Di Marga Ferrè – Last Friday, on 1 June, Pedro Sánchez, the Socialist Party’s (PSOE) General Secretary, who is not even a member of parliament, was proclaimed the new president of Spain after winning a no-confidence motion against the conservative Popular Party (PP) government of Mariano Rajoy. Ten days before nobody would have even dreamed that this was possible.
What happened then in those ten days?
In my opinion, it was a combination of three elements: a judicial sentence, a lesson learned from the recent political past, and a daring political move.
Let´s go back two years, to 20 December 2015, the day of the first national election with Podemos and Ciudadanos, two new political parties on the ballot (the first left oriented and the second pro-neoliberal). The result was that no party could govern unless a difficult alliance was forged. The PSOE played a double game: on the one hand, it looked for an agreement with Ciudadanos and, on the other, with Podemos. It proved impossible. Podemos did not help matters by demanding they be part of the new government, with a ready-made proposal of their Ministries. IzquierdaUnida (at this time there still was no agreement with Podemos) tried to bring to the table all progressive forces in a last effort to avoid new elections, alas in vain. At the end of the day, Spain was without a government for nine months until the elections were held on 26 June. Little changed except for two things: an inter-right agreement between PP and Ciudadanos and a huge internal battle inside the PSOE between the old guard that wanted to support a right-wing government and Pedro Sánchez and his people who wanted to maintain a frontal opposition to the PP. The old guard won and Mariano Rajoy was elected president with the votes of Ciudadanos and the PSOE’s abstention. Pedro Sánchez resigned.

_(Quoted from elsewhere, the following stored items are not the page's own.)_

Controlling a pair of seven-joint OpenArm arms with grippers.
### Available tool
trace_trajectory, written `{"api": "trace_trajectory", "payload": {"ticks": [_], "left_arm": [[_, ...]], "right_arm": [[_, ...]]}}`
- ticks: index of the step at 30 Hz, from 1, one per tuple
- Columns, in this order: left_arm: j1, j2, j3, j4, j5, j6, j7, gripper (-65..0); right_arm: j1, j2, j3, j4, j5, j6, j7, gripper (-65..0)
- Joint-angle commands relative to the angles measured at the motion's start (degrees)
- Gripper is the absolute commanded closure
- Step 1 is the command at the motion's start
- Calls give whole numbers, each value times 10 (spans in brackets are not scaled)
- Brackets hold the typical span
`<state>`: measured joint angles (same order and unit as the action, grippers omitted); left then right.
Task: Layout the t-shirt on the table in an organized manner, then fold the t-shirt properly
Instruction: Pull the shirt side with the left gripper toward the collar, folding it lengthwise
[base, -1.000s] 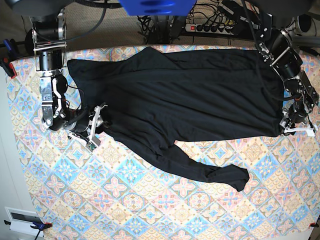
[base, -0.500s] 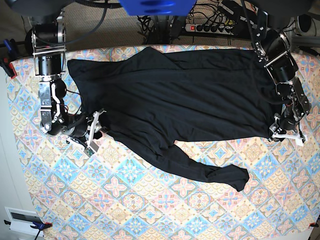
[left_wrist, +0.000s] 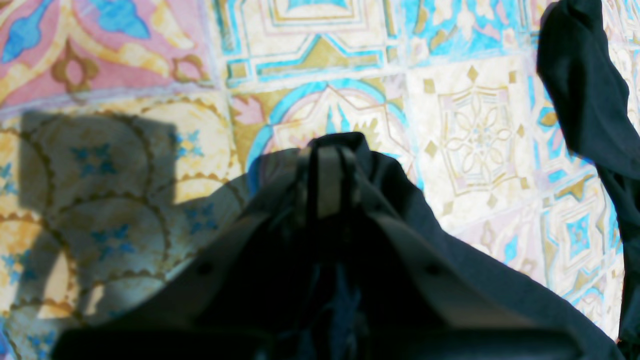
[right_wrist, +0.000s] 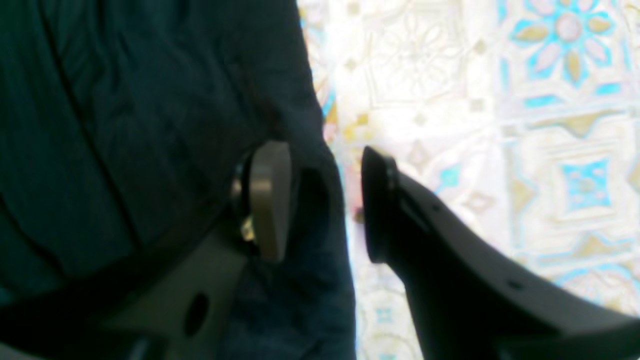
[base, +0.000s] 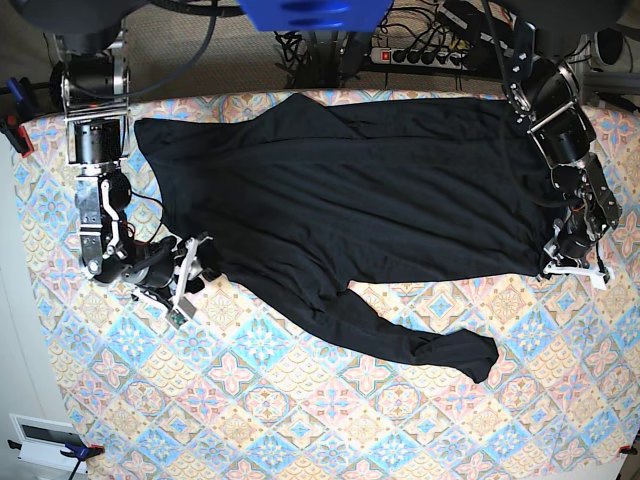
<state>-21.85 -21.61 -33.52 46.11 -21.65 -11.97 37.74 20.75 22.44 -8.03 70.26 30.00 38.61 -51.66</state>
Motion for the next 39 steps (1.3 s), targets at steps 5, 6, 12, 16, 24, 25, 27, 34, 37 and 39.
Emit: {"api": "trace_trajectory", "payload": {"ticks": [5,6,12,16,24,25,27,34,37,39], "left_arm": [[-8,-4,1,6,0,0,13,0],[-8,-3,1,6,0,0,13,0],[-8,-3,1,6,0,0,13,0],[-9,-2,1,6,0,0,13,0],[-13,8,1,30,0,0,12,0],[-12,15,1,44,0,-1,12,0],[-8,22,2,77,0,-1,13,0],[-2,24,2,110,-37,-1,14,0],[22,23,2,159,-73,-1,49,0],[40,23,2,193,-88,-1,63,0]], "right_arm": [[42,6,-36,-63,6,0,40,-230],[46,6,-44,-77,6,0,49,-230],[51,6,-85,-132,6,0,88,-230],[58,6,-126,-166,6,0,113,-226],[58,6,-127,-161,6,0,118,-7],[57,6,-114,-148,6,0,116,-12],[56,6,-84,-108,7,0,108,0],[16,7,3,34,9,2,38,0],[-17,7,45,98,9,2,9,0],[-37,7,68,132,10,2,-8,0]]}}
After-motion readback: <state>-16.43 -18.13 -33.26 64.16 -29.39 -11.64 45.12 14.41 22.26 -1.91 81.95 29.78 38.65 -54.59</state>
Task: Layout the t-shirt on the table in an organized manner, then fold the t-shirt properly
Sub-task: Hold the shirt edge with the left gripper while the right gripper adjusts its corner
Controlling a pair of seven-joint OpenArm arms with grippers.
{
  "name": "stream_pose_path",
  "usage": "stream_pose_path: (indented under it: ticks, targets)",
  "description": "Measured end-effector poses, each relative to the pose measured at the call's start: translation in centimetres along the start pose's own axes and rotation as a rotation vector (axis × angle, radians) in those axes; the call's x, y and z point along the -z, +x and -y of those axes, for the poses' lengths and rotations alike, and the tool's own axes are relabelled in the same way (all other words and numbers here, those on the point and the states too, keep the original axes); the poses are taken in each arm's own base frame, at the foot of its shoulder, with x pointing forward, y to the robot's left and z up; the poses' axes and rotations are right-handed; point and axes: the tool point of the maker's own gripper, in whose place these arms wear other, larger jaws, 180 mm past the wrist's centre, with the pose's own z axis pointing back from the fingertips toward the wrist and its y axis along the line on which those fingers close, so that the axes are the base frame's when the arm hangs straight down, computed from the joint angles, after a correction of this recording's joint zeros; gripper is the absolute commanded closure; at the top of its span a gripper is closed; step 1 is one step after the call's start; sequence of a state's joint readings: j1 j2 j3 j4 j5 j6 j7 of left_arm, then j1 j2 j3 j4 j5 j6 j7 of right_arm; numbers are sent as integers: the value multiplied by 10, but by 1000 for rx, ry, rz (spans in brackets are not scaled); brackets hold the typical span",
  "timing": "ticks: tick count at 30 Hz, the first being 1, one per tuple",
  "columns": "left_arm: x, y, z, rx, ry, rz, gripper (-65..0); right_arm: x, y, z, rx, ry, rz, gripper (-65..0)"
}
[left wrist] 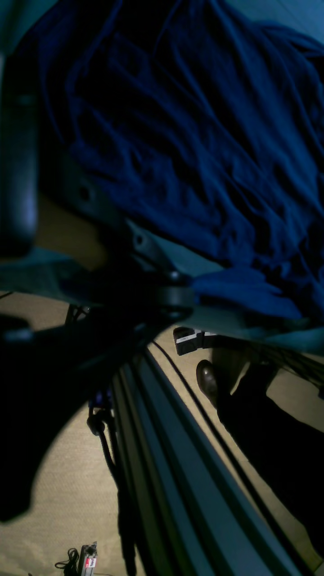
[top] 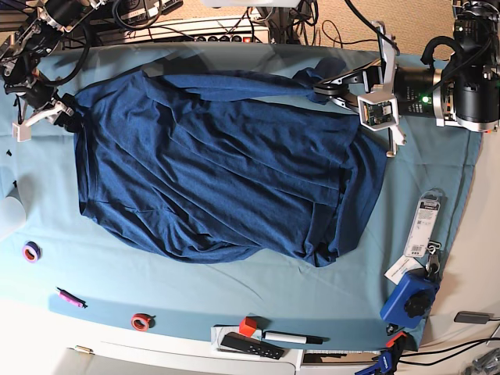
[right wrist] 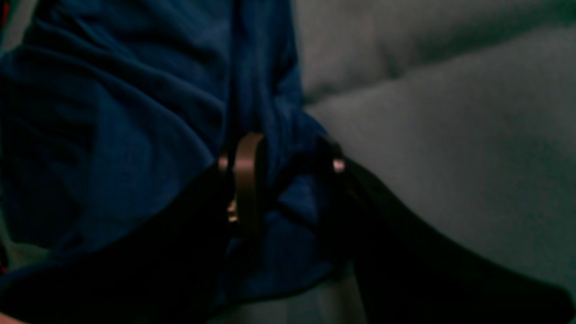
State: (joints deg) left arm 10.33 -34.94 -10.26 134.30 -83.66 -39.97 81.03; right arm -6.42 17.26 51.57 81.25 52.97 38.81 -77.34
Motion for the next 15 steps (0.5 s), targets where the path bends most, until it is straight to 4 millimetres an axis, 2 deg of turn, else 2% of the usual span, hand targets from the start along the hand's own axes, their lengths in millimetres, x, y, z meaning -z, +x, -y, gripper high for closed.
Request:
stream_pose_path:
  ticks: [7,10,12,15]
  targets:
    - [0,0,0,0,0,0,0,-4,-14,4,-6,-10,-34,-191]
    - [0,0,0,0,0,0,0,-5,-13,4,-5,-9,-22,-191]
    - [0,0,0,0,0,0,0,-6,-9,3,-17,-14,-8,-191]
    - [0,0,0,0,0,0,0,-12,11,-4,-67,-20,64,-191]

Within this impasse, the question of Catalonia’s independence arose, which this article has addressed. Using the fear of state disintegration, the right-wing parties (PP and Ciudadanos) have swept all social and economic problems under the carpet of ‘the unity of Spain’, which the PP has also used to silence the popular outcry against corruption.
Corruption
On the 24 May a court sentence was pronounced in one of the most famous PP corruption cases. The surprise was not that there was a sentence but its harshness: 28 people connected to the PP were sentenced to a total of more than 350 years of prison. The sentence also proclaimed the PP to be an organization that received benefits from, and organized bribes for public contracts and which used this money to finance electoral campaigns. The country exploded with indignation – this was not another case based only on suspicions. A judge (very conservative, as most judges are in Spain and elsewhere) determined that the PP is a corrupt organization and that the declaration made by President Rajoy in court lacked credibility. It was a sentence that in essence declared we were governed by a gang of Mafiosi.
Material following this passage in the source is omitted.